Полин была готова завопить от радости.
— Я второй раз скажу: с удовольствием.
— Суббота вас устроит?
— Нет, только не в субботу. Моя дочь учится в пансионе, она бывает дома с середины пятницы до середины воскресенья. Давайте в воскресенье, в пять?
— Отлично. А где?
— Может быть, для начала просто погуляем? Свежий воздух располагает к разговорам. Мы могли бы встретиться в Королевском парке.
— Если погода позволит, то у меня нет никаких возражений. Я позвоню вам в воскресенье утром, Полин, хорошо?
— Только не очень рано: мы с Кати любим поспать.
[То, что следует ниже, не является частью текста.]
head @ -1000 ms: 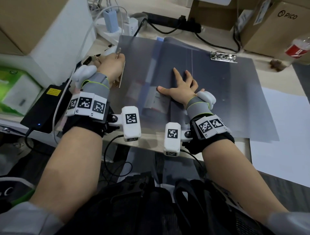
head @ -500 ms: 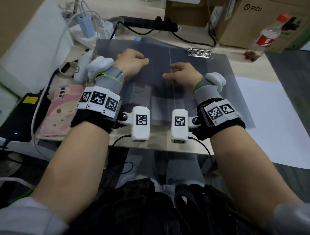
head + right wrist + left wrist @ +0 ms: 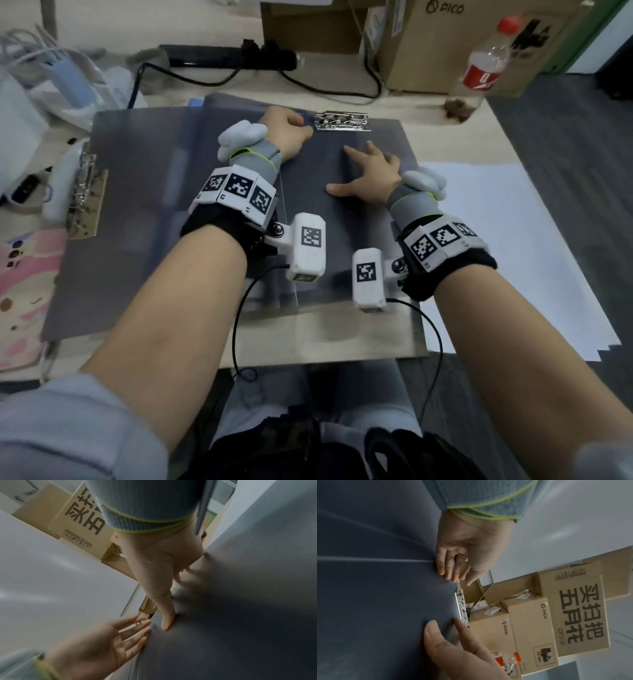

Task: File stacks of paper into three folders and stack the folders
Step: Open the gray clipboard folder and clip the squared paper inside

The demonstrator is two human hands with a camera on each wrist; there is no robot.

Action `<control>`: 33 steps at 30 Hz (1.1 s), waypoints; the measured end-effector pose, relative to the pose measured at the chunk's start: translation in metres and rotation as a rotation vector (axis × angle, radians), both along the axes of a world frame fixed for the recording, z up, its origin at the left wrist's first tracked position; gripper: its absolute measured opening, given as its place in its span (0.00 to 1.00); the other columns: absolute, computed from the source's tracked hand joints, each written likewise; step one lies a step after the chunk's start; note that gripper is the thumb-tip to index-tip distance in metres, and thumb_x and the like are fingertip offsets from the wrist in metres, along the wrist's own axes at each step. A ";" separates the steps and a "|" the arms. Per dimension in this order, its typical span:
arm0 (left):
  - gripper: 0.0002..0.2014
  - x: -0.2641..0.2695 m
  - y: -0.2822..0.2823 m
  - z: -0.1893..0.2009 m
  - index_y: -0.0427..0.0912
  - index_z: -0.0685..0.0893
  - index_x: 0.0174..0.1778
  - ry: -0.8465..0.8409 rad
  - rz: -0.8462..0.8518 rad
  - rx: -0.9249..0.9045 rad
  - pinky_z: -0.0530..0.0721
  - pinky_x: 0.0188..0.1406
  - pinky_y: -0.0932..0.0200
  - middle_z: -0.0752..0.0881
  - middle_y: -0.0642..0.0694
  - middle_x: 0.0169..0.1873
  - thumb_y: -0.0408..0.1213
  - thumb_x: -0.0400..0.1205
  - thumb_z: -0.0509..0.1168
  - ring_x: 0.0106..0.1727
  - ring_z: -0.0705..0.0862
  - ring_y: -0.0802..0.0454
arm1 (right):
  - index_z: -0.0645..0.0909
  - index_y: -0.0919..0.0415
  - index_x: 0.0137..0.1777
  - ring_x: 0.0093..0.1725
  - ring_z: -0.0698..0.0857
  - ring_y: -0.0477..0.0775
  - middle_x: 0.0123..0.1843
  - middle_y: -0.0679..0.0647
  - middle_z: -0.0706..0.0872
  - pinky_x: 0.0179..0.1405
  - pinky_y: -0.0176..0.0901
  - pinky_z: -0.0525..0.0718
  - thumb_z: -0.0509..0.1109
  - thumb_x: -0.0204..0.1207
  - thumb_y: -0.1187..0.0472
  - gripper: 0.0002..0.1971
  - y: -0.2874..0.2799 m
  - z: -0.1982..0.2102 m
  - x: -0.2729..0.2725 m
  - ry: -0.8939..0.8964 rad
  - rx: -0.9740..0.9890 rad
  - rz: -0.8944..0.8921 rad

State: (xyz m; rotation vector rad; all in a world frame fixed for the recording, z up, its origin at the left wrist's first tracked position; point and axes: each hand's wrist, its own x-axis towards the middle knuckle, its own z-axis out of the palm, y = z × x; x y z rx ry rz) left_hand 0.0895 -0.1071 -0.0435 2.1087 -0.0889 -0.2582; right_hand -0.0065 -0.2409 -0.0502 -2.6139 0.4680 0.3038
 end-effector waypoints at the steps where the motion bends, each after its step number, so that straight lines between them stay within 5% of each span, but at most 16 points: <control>1: 0.10 0.005 -0.006 -0.003 0.42 0.86 0.52 -0.003 0.001 0.006 0.86 0.59 0.45 0.88 0.36 0.52 0.39 0.77 0.68 0.55 0.87 0.40 | 0.55 0.41 0.82 0.83 0.46 0.68 0.86 0.54 0.47 0.83 0.56 0.48 0.73 0.68 0.37 0.45 -0.001 -0.001 0.000 0.001 0.001 0.003; 5: 0.11 0.025 -0.032 -0.014 0.41 0.86 0.54 0.011 0.022 -0.045 0.87 0.38 0.52 0.87 0.38 0.44 0.34 0.77 0.65 0.35 0.84 0.42 | 0.54 0.36 0.81 0.84 0.42 0.63 0.86 0.50 0.43 0.79 0.64 0.44 0.72 0.67 0.36 0.44 -0.007 -0.005 -0.001 0.011 0.031 -0.007; 9: 0.07 0.044 -0.038 -0.017 0.45 0.82 0.37 0.004 0.044 -0.044 0.81 0.21 0.61 0.81 0.46 0.26 0.33 0.80 0.63 0.18 0.77 0.56 | 0.56 0.33 0.80 0.84 0.41 0.60 0.86 0.47 0.43 0.77 0.70 0.39 0.73 0.66 0.35 0.43 -0.008 -0.008 0.000 -0.003 0.045 -0.021; 14: 0.15 0.061 -0.034 -0.019 0.49 0.77 0.26 -0.057 -0.014 0.017 0.70 0.08 0.71 0.81 0.49 0.25 0.34 0.80 0.66 0.10 0.76 0.64 | 0.58 0.32 0.78 0.84 0.41 0.58 0.86 0.45 0.44 0.77 0.70 0.37 0.74 0.65 0.36 0.42 -0.008 -0.013 0.003 -0.021 0.065 -0.038; 19: 0.17 0.066 -0.035 -0.015 0.47 0.74 0.23 -0.171 -0.076 0.206 0.70 0.08 0.71 0.77 0.48 0.22 0.31 0.77 0.69 0.08 0.74 0.62 | 0.59 0.32 0.78 0.85 0.41 0.55 0.86 0.43 0.46 0.78 0.71 0.36 0.74 0.66 0.36 0.41 -0.008 -0.013 0.004 -0.004 0.091 -0.041; 23: 0.18 0.075 -0.042 -0.015 0.45 0.72 0.21 -0.175 -0.169 0.336 0.77 0.30 0.60 0.81 0.41 0.25 0.29 0.75 0.69 0.29 0.80 0.45 | 0.60 0.32 0.77 0.85 0.41 0.55 0.85 0.42 0.47 0.78 0.71 0.35 0.74 0.67 0.37 0.40 -0.008 -0.013 0.003 -0.011 0.110 -0.047; 27: 0.17 0.079 -0.039 -0.001 0.45 0.75 0.22 -0.128 -0.236 0.348 0.71 0.11 0.72 0.78 0.51 0.13 0.29 0.75 0.70 0.20 0.78 0.52 | 0.59 0.32 0.78 0.84 0.40 0.55 0.85 0.41 0.46 0.78 0.71 0.34 0.74 0.67 0.38 0.40 -0.008 -0.012 0.002 -0.009 0.130 -0.032; 33: 0.13 0.070 -0.059 0.031 0.48 0.79 0.27 -0.249 -0.311 0.148 0.82 0.22 0.66 0.82 0.48 0.28 0.37 0.77 0.72 0.29 0.82 0.56 | 0.58 0.33 0.78 0.85 0.41 0.56 0.86 0.42 0.45 0.79 0.70 0.35 0.74 0.68 0.45 0.40 -0.007 -0.011 0.001 -0.033 0.131 -0.041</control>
В воскресенье днем Полин разнервничалась. Провожая Кати, она пыталась заглушить волнение болтовней и подробно пересказывала дочери недавно прочитанное интервью со знаменитым фигуристом прошлых лет. Наконец Кати не выдержала:
— Мама, мне это совершенно неинтересно.
Полин осеклась:
— Да? Но ты вроде интересуешься фигурным катанием.
— Я знаю тех, кто выступает сейчас. Что мне за дело до какого-то типа, катавшегося в семидесятые годы?
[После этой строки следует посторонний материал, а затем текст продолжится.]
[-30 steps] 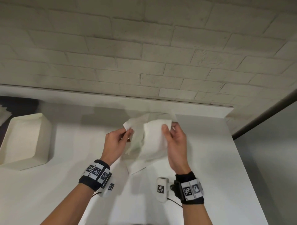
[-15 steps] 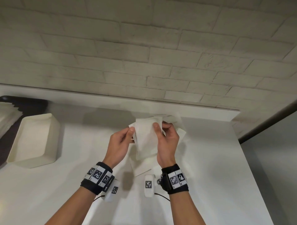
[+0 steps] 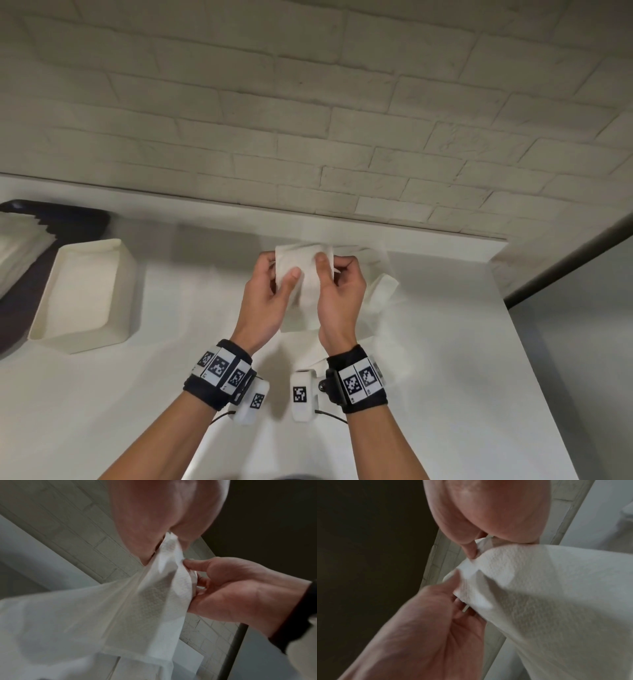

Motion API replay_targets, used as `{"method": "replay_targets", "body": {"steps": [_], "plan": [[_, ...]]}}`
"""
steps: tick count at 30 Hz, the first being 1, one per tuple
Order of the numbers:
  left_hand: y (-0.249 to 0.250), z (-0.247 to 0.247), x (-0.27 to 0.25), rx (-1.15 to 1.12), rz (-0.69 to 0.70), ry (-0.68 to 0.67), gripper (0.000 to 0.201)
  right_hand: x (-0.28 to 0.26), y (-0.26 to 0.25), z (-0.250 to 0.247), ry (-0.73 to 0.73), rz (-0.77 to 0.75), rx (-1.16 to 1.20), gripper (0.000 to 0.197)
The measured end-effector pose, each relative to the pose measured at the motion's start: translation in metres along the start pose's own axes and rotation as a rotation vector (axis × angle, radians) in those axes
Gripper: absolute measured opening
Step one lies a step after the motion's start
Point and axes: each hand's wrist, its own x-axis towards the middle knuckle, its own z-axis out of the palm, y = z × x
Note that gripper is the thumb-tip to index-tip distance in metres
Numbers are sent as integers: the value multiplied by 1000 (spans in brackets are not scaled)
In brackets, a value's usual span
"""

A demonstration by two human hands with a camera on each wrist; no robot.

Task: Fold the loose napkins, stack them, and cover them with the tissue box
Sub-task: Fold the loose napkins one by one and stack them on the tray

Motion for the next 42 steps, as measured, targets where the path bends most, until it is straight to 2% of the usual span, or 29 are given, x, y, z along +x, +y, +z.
{"method": "replay_targets", "body": {"steps": [3,5,8,10,13,15,18,20,22,24,27,29,32,34,37,39,40,42], "plan": [[5,-18,-1,-20,17,63,19,-11,-2,12,-36,-27,-31,23],[11,-37,0,-54,16,84,18,-20,-2,23,-78,-55,-98,32],[26,-71,4,-125,-7,87,19,-35,-2,44,-291,-56,-99,54],[35,-97,10,-157,-10,96,20,-49,-3,62,-419,-54,-157,46],[38,-142,26,-162,13,131,30,-73,3,94,-508,-90,-322,32],[36,-171,37,-139,3,154,39,-90,10,115,-518,-100,-357,30],[27,-214,46,-115,-2,180,16,-117,25,149,-489,-93,-372,26],[21,-245,48,-105,-34,162,20,-136,30,175,-471,-73,-347,33],[11,-281,52,-47,-20,133,35,-156,34,202,-474,-61,-307,47],[1,-314,61,6,22,169,47,-172,37,226,-497,-71,-298,54],[-8,-362,75,49,11,215,62,-188,51,259,-569,-43,-417,30],[-16,-391,84,170,-48,179,68,-192,65,283,-607,31,-538,22],[-37,-426,94,516,-169,135,62,-194,82,313,-666,184,-740,22],[-52,-441,97,707,-121,115,43,-192,90,325,-688,256,-857,29],[-64,-444,100,852,20,-33,25,-192,95,333,-662,283,-915,33],[-69,-437,102,933,40,-246,28,-192,95,335,-706,266,-976,35],[-73,-432,103,987,13,-379,38,-193,93,335,-744,248,-1013,36],[-82,-422,105,1173,-95,-650,79,-193,86,331,-779,164,-1053,35]]}}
— В восьмидесятые. Но это не важно, согласна… Кати, умоляю, звони мне ежедневно, я ведь беспокоюсь.
— Хорошо.
— Ты каждый раз говоришь «хорошо», а потом опять не звонишь. Ты обещаешь?
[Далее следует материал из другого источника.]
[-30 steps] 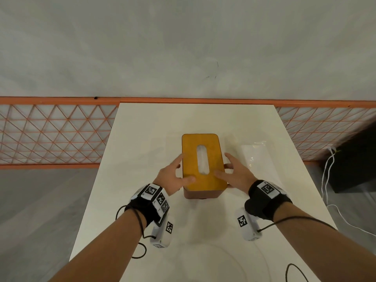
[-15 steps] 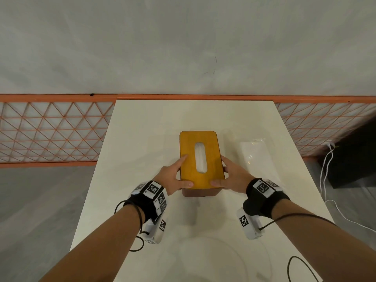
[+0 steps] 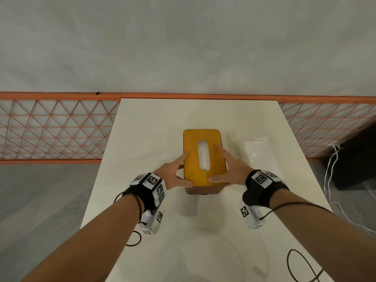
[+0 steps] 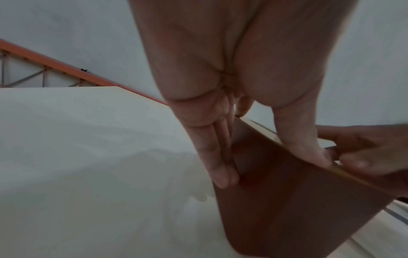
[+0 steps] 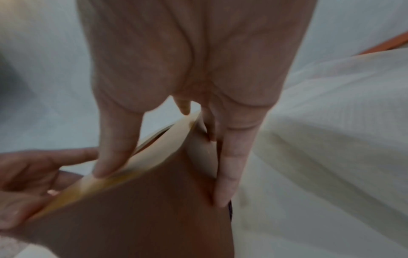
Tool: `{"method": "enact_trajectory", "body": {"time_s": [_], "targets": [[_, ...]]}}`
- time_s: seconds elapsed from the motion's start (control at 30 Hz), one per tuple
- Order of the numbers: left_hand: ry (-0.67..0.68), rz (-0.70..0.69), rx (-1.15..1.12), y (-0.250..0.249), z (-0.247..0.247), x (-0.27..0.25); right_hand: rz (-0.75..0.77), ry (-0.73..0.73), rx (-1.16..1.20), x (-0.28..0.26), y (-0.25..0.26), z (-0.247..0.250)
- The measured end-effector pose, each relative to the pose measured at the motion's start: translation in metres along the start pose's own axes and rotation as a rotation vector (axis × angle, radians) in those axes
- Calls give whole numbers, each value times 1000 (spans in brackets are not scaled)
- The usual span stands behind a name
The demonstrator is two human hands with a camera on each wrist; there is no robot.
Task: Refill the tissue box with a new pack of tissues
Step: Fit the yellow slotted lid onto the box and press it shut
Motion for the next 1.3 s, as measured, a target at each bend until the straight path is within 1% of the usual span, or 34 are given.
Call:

— Обещаю. Нечего беспокоиться. Я, как и мои подружки, не курю травку и не сплю с мальчиками.
— Кати! Не говори всякие ужасы.
— Что тут ужасного? Линда уверяет, что занимается и тем и другим. Про второе врет, наверное, — она такая страшная. У нее физиономия всегда лоснится, как будто она ее маслом мажет. Она ведь плохо видит, а очки принципиально не носит, поэтому все время щурится. А глазки у нее и так маленькие, поэтому наша Линда очень напоминает свинью. Я говорила, что она покрасила волосы в красный цвет? Теперь она похожа еще на головку сыра, политую кетчупом…
Полин посмотрела на часы:
— Детка, давай прощаться. Мне надо бежать. И ради бога, не бери пример с Линды.
— Я похожа на чокнутую? Умру, но не возьму пример с этой мерзкой уродины.
— Ты меня успокоила. Пока, милая.
Полин чмокнула дочь, получила ответный поцелуй и постояла у ворот школы, пока Кати не скрылась в дверях. Потом отошла в сторону, чтобы не столкнуться с другими учениками, вытащила из сумочки пудреницу, аккуратно стерла со щеки жирный след от дешевой клубничной помады и старательно напудрилась. Рассказ про Линду, только усугубил ее волнение. Полин пробормотала нечто малопристойное, сочно характеризующее юную распутницу, и резво устремилась в Королевский парк.